Archive for July, 2007


The Double Edge Flip Flop

July 31, 2007

Sometimes it is necessary to use both the rising and the falling edge of the clock to sample the data. This is sometimes needed in many DDR applications (naturally). The double edge flop is sometimes depicted like that:


The most simple design one can imagine (at least me…), would be to use two flip flops. One sensitive to the rising edge of the clock, the other to the falling edge and to MUX the outputs of both, using the clock itself as the select. This approach is shown below:


What’s wrong with the above approach? Well in an ideal world it is OK, but we have to remember that semi-custom tools/users don’t like to have the clock in the data path. This requirement is justified and can cause a lot of headaches later when doing the clock tree synthesis and when analyzing the timing reports. It is a good idea to avoid such constructions unless they are absolutely necessary. This recommendation applies also for the reset net – try not combining the reset net into your logic clouds.

Here is a cool circuit that can help solve this problem:


I will not take the pleasure from you of drawing the timing diagrams yourself 🙂 and realizing how and why this circuit works, let me just say that IMHO this is a darn cool circuit!

Searching the web a bit I came across a paper which describes practically the same idea by Ralf Hildebrandt. He names it a “Pseudo Dual-Edge Flip Flop”, you can find his short (but more detailed) description, including a VHDL code, here.



July 25, 2007

Replication is an extremely important technique in digital design. The basic idea is that under some circumstances it is useful to take the same logic cloud or the same flip-flops and produce more instances of them, even though only a single copy would normally be enough from a logical point of view.
Why would I want to spend more area on my chip and create more logic when I know I could do without it?

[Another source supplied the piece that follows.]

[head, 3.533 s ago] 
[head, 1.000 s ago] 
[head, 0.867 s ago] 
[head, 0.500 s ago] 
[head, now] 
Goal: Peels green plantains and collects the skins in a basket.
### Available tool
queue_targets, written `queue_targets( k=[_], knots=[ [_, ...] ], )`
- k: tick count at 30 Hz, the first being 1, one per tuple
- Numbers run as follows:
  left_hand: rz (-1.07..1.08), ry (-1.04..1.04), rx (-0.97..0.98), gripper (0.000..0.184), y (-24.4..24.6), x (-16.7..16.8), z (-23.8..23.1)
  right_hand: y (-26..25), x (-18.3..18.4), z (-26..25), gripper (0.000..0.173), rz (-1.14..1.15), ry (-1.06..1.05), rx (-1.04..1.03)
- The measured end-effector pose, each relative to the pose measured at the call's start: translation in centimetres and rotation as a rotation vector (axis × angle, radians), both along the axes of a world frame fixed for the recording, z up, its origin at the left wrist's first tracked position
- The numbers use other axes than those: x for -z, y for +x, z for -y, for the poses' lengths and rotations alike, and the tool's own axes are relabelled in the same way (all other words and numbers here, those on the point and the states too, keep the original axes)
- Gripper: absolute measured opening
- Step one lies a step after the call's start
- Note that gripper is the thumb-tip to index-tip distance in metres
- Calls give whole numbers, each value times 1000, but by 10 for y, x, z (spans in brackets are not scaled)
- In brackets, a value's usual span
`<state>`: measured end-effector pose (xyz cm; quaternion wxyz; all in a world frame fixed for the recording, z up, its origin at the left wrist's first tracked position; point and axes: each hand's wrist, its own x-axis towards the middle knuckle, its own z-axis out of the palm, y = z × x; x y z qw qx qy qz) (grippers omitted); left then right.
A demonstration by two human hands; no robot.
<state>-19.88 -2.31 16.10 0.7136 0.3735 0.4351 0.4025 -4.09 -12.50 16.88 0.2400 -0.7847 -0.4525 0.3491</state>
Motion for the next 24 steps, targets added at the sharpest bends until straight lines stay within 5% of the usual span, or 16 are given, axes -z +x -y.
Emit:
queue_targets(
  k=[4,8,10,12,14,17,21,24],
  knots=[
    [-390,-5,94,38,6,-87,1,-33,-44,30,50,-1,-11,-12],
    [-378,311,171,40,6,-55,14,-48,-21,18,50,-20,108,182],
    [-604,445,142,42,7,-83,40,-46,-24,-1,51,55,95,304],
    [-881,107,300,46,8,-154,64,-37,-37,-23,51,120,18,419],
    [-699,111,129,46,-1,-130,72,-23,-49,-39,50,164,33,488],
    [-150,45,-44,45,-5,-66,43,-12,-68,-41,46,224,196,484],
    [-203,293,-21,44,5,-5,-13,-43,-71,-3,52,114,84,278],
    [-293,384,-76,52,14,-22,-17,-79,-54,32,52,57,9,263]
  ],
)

Imagine the situation on the picture below. The darkened flip-flop has to drive 3 other nets all over the chip and due to the physical placement of the capturing flops it can not be placed close by to all of them. The layout tool finds as a compromise some place in the middle, which in turn will generate a negative slack on all the paths.


We notice that in the above example the logic cloud just before the darkened flop has a positive slack or in other words, “some time to give”. We now use this and produce a copy of the darkened flop, but this time closer to each of the capturing flops.


Yet another option, is to duplicate the entire logic cloud plus the sending flop, as pictured below. This will usually generate even better results.


Notice that we also reduce the fan out of the driving flop, thus further improving on timing.

It is important to take care about while writing the HDL code, that the paths are really separated. This means when you want to replicate flops and logic clouds make sure you give the registers/signals/wires different names. It is a good idea to keep some sort of naming convention for replicated paths, so in the future when a change is made on one path, it would be easy enough to mirror that change on the other replications.

There is no need to mention that when using this technique we pay in area and power – but I will still mention it 🙂


Puzzle #7 – Transitions

July 17, 2007

It’s time for puzzle #7.

An FSM receives an endless stream of “0”s and “1”s. The stream can not be assumed to have certain properties like randomness, transition density or the like.

Is it possible to build a state machine, which at any given moment outputs whether there were more 0–>1 or 1–>0 transitions so far?

If yes, describe briefly the FSM. If no, give a short proof.


2 Lessons on PRBS Generators and Randomness

July 10, 2007

The topic of “what is random” is rather deep and complicated. I am far from an authority on the subject and must admit to be pretty ignorant about it. However, this post will deal with two very simple but rather common errors (or misbehaviors) of random number generators usage.

    LFSR width and random numbers for your testbench

Say you designed a pretty complicated block or even a system in HDL and you wish to test it by injecting some random numbers to the inputs (just for the heck of it). For simplicity reasons lets assume your block receives an integer with a value between 1 and 15. You think to yourself that it would be pretty neat to use a 4-bit LFSR which generates all possible values between 1 and 15 in a pseudo-random order and just repeat the sequence over and over again. Together with the other type of noise in the system you inject, this should be pretty thorough, right? Well, not really!

Imagine for a second how the sequence looks like, each number will always be followed by another specific number in this sequence! For example, you will never be able to verify a case where the same number is injected immediately again into the block!
To verify all other cases (at least for all different pairs of numbers) you would need to use an LFSR with a larger width (How much larger?). What you need to do then is to pick up only 4 bits of this bigger LFSR and inject them to your block.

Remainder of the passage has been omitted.